A General Framework Based on Walsh Decomposition for Combinatorial Optimization Problems

In this paper we pursue the use of the Fourier transform for a general analysis of combinatorial optimization problems. While combinatorial optimization problems are defined by means of different notions like weights in a graph, set of numbers, distance between cities, etc., the Fourier transform allows to put all of them in the same framework, the Fourier coefficients. This permits its comparison looking for similarities and differences. Particularly, the Walsh transform has recently been used over pseudo-boolean functions in order to design new surrogate models in the black-box scenario and to generate new algorithms for the linkage discovery problem, among others, presenting very promising results.
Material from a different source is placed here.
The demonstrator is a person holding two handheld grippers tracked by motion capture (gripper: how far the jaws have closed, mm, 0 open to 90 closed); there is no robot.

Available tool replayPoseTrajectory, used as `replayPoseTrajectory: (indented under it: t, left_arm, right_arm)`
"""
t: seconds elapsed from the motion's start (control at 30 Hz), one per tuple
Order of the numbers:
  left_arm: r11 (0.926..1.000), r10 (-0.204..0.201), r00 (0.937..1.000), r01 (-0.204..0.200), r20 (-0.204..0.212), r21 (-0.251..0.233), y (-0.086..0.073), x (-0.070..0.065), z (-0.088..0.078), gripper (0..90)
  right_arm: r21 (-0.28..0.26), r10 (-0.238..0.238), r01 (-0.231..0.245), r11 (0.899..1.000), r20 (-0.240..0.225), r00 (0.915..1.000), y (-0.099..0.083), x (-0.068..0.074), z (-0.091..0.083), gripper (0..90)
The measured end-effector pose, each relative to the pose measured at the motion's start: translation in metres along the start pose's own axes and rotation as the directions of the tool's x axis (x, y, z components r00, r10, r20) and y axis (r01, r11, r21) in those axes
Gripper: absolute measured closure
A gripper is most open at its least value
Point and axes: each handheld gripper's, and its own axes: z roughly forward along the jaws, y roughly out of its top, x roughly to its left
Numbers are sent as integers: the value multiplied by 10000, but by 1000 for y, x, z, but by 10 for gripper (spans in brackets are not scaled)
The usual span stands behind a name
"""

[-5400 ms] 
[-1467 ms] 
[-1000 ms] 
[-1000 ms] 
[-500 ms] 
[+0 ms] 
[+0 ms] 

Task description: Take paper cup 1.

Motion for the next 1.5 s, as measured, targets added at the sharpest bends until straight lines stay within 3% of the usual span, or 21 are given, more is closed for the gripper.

In this paper we focus on binary problems and the Walsh transform. After presenting the Walsh decomposition and some main properties, we compute the transform of the Unconstrained Binary Quadratic Problem and several particular cases of this problem such as the Max-Cut Problem and the Number Partitioning Problem. The obtained Walsh coefficients not only reinforce the similarities and differences among the problems which are known in the literature, but given a set of Walsh coefficients we can say whether or not they are produced by any of the problems analyzed. Finally, a geometrical interpretation of the space of Walsh coefficients with maximum order 2 and the subspace of each analyzed problem is presented.